# What to do
Please retype only the lines below that run from the one containing "Mark the region of the person left hand." through the last line, both included, without altering a word.

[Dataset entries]
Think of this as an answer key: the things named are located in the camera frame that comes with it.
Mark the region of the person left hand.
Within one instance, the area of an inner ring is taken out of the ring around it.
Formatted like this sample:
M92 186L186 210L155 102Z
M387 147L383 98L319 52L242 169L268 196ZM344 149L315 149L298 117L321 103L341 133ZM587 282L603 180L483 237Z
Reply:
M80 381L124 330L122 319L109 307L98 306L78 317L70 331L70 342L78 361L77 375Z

# Answer for this exercise
Mark the region of the person left hand.
Within one instance, the area of an inner ring is taken out of the ring around it.
Formatted like this sample:
M92 186L186 210L155 102Z
M387 147L383 98L319 52L242 169L268 196ZM344 149L315 149L298 117L321 103L341 133ZM587 282L603 180L483 237Z
Reply:
M80 381L124 330L122 319L109 307L98 306L78 317L70 331L70 342L78 361L77 375Z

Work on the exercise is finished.